Extracted entries:
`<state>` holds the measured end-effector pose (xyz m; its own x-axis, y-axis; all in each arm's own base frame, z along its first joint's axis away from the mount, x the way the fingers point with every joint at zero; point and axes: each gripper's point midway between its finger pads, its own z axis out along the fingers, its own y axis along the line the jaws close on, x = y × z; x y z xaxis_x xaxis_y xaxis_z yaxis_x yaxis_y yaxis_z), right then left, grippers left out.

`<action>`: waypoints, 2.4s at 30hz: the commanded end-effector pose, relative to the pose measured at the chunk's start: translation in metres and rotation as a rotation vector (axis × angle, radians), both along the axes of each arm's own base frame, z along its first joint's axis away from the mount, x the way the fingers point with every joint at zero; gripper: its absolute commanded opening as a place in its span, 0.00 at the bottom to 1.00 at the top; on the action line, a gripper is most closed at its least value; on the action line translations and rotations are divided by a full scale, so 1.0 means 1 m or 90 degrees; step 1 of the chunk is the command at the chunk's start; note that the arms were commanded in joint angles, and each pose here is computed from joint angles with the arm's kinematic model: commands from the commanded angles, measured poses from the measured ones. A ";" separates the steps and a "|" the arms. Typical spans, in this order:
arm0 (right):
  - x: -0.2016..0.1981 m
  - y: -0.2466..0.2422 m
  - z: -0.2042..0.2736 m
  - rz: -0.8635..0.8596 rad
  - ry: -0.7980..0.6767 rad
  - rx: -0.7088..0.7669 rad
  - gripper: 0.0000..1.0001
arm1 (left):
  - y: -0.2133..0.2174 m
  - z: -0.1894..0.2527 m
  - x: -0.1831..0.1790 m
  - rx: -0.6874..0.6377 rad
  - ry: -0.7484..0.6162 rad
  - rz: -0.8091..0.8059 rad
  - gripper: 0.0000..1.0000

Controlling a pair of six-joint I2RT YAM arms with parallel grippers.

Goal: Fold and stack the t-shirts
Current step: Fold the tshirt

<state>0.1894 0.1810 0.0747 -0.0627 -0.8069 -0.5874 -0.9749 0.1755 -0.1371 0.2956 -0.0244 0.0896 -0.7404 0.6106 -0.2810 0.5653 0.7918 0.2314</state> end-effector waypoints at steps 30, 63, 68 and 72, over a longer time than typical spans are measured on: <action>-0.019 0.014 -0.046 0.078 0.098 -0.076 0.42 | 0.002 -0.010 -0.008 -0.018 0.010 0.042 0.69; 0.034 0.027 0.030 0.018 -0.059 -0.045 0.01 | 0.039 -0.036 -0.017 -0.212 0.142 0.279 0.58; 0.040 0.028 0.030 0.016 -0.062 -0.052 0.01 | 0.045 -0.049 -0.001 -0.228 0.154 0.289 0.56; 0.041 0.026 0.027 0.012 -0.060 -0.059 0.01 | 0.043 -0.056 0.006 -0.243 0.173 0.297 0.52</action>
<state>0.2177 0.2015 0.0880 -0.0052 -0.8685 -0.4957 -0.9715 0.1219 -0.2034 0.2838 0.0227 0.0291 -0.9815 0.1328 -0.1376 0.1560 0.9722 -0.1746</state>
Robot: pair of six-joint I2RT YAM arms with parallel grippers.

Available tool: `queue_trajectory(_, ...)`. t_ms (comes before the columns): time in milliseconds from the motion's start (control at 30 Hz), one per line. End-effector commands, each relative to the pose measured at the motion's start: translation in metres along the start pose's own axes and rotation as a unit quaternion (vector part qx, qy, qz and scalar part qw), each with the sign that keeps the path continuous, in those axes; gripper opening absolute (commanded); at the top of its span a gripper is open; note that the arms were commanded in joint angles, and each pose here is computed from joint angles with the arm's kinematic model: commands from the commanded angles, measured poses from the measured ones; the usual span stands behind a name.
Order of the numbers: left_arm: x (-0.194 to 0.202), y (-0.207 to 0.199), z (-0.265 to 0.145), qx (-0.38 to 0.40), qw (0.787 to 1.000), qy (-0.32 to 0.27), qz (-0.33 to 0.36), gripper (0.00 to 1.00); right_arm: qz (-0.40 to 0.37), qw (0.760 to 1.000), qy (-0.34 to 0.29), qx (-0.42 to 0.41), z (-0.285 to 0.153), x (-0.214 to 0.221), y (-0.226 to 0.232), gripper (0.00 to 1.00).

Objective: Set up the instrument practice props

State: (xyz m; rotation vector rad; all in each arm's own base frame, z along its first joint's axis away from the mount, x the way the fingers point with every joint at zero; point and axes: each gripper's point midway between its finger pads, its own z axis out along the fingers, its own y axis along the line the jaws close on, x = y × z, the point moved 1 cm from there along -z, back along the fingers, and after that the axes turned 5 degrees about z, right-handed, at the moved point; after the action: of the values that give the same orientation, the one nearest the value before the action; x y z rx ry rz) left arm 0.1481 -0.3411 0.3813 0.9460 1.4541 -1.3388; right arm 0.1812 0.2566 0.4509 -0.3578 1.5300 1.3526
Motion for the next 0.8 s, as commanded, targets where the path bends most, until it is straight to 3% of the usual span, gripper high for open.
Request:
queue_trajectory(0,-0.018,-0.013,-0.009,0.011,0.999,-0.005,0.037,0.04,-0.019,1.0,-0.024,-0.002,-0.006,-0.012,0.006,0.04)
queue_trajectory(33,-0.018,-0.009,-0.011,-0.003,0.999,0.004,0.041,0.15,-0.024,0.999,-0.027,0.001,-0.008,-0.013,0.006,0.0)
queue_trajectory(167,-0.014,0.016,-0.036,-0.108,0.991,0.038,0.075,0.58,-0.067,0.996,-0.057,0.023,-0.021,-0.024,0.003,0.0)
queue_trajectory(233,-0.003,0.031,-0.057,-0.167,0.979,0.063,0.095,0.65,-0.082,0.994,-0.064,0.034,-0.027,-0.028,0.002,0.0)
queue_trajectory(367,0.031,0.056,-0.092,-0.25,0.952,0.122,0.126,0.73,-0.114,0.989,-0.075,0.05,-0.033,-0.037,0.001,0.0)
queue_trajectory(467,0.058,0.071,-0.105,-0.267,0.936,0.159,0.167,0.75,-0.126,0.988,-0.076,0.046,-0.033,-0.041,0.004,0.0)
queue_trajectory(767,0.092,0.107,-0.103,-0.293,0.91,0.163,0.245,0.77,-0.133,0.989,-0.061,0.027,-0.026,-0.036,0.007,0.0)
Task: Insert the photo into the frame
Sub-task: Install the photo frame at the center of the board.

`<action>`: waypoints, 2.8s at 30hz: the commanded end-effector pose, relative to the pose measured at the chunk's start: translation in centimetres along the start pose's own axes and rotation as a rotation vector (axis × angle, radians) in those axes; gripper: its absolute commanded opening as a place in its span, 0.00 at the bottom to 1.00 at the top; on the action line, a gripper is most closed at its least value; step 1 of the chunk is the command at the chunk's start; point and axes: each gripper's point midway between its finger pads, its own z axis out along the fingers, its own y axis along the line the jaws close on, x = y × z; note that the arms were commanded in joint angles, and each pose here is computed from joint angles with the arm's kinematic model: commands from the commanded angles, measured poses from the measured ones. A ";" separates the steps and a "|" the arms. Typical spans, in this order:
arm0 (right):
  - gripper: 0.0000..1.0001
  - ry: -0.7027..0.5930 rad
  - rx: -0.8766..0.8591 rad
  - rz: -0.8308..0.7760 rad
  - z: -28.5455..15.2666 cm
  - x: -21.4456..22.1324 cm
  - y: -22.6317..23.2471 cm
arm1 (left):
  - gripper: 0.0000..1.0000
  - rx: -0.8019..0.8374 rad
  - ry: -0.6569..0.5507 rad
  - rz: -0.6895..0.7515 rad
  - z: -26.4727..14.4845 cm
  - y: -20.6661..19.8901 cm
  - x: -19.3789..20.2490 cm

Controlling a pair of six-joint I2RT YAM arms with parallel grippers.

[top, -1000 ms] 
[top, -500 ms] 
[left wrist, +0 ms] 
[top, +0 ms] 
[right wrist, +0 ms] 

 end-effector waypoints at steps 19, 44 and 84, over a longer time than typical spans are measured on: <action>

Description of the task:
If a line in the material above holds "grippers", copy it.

Exercise answer:
`<state>` holds the measured end-effector pose (xyz m; its own x-axis, y-axis; all in each arm's own base frame, z along its first joint's axis away from the mount, x the way the fingers point with every joint at zero; point and axes: each gripper's point midway between its finger pads, its own z axis out along the fingers, its own y axis along the line the jaws close on, x = y × z; x y z xaxis_x xaxis_y xaxis_z yaxis_x yaxis_y yaxis_z), right then left, grippers left out.
Controlling a pair of six-joint I2RT YAM arms with parallel grippers.
Robot: pair of six-joint I2RT YAM arms with parallel grippers.
Controlling a pair of six-joint I2RT YAM arms with parallel grippers.

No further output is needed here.